**Activity:**
Among the lines below, a stretch begins at the one with "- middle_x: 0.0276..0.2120" and ends at the one with "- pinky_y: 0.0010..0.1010". Repeat that stretch exactly, ends included.

**Recorded information:**
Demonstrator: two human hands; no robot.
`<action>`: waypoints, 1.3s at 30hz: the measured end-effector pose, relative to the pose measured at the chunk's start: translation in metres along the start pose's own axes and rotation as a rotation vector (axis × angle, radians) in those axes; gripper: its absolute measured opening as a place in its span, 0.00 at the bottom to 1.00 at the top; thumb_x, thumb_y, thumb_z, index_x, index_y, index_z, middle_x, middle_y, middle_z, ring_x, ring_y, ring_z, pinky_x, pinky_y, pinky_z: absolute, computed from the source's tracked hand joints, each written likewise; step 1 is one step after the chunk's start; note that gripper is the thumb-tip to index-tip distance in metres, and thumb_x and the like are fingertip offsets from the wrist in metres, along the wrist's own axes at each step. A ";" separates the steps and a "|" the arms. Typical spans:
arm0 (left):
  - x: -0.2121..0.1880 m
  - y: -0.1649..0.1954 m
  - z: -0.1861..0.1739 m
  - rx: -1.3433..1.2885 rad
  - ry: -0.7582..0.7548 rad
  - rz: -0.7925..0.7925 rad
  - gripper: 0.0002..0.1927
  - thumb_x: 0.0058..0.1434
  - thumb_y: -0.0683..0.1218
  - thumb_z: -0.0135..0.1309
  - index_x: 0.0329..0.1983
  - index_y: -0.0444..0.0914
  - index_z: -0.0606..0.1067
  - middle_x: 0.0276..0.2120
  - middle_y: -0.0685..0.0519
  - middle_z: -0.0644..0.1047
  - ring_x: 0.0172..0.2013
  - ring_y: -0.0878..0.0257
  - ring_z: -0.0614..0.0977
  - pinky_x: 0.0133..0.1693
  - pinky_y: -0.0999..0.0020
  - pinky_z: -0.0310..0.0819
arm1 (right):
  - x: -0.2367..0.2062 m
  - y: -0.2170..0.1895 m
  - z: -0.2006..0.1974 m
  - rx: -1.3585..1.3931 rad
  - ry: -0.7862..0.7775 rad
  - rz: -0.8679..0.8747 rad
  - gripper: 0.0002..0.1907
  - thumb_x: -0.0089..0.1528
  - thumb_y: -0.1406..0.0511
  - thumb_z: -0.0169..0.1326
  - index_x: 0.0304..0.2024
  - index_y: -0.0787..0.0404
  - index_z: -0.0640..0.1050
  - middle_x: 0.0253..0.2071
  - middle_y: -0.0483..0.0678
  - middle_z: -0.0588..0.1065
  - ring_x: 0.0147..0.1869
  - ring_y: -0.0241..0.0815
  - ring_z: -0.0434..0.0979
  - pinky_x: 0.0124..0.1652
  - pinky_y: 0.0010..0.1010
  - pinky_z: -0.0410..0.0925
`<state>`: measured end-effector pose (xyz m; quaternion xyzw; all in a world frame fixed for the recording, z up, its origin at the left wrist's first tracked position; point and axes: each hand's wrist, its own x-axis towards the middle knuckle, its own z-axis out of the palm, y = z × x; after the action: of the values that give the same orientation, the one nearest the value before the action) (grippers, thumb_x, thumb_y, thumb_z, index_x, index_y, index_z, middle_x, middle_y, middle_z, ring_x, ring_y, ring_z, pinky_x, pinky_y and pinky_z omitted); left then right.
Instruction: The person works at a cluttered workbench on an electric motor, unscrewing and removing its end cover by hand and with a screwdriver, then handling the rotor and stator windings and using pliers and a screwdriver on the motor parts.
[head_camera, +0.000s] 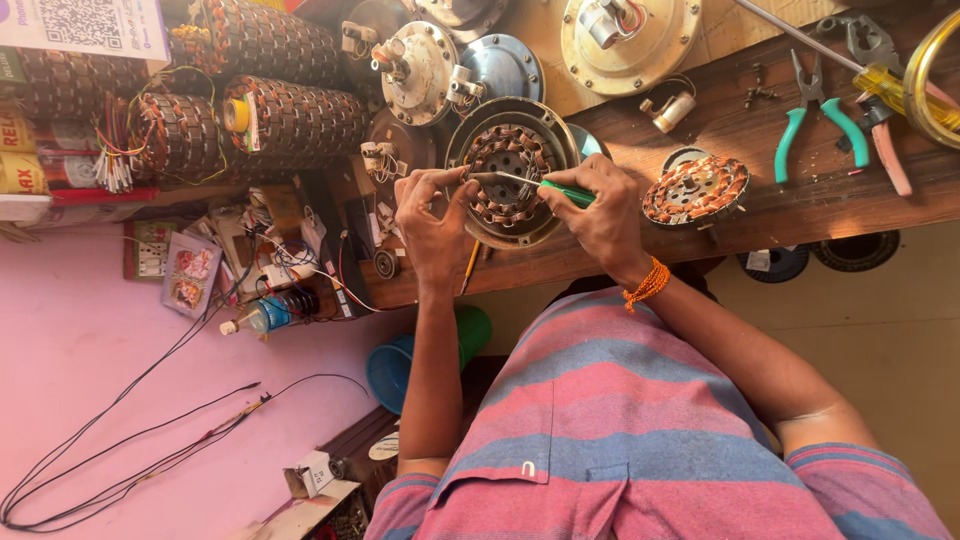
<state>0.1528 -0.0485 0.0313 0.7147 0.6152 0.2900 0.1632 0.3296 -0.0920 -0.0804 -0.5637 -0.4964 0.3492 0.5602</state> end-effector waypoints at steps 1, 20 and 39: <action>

**Problem solution:**
  - middle_x: 0.0276..0.2120
  - middle_y: -0.0685..0.0519
  - middle_z: -0.0644..0.1047
  - ring_x: 0.0172..0.2013
  - ring_y: -0.0878..0.0257
  - ring_z: -0.0614..0.0977
  - pinky_x: 0.0133..0.1693
  - pinky_y: -0.0999..0.0020
  - pinky_z: -0.0310..0.0819
arm1 (right):
  - x: -0.2367..0.2062 m
  - y: -0.2170..0.1895 m
  - z: -0.2006..0.1974 m
  - rx: -1.3585..1.3931 rad
  - ry: -0.7862..0.7775 rad
  - rz: -0.8679..0.8747 rad
  - gripper: 0.0002..0.1907
  - thumb_x: -0.0089..0.1528
  - thumb_y: -0.1406..0.0511
  - thumb_z: -0.0169..0.1326
  - index_x: 0.0304..0.2024
  - index_y: -0.0787..0.0404
  - index_z: -0.0640..0.1050
  - middle_x: 0.0253..0.2071
  - middle_y: -0.0483..0.0678
  - middle_z: -0.0588..0.1065
  - ring_x: 0.0147..0.1869
  - ring_y: -0.0241..0.0815
  - ring_z: -0.0434..0.0979
  - pinky_x: 0.0124..0.1652
  - pinky_y: 0.0010..0.1010

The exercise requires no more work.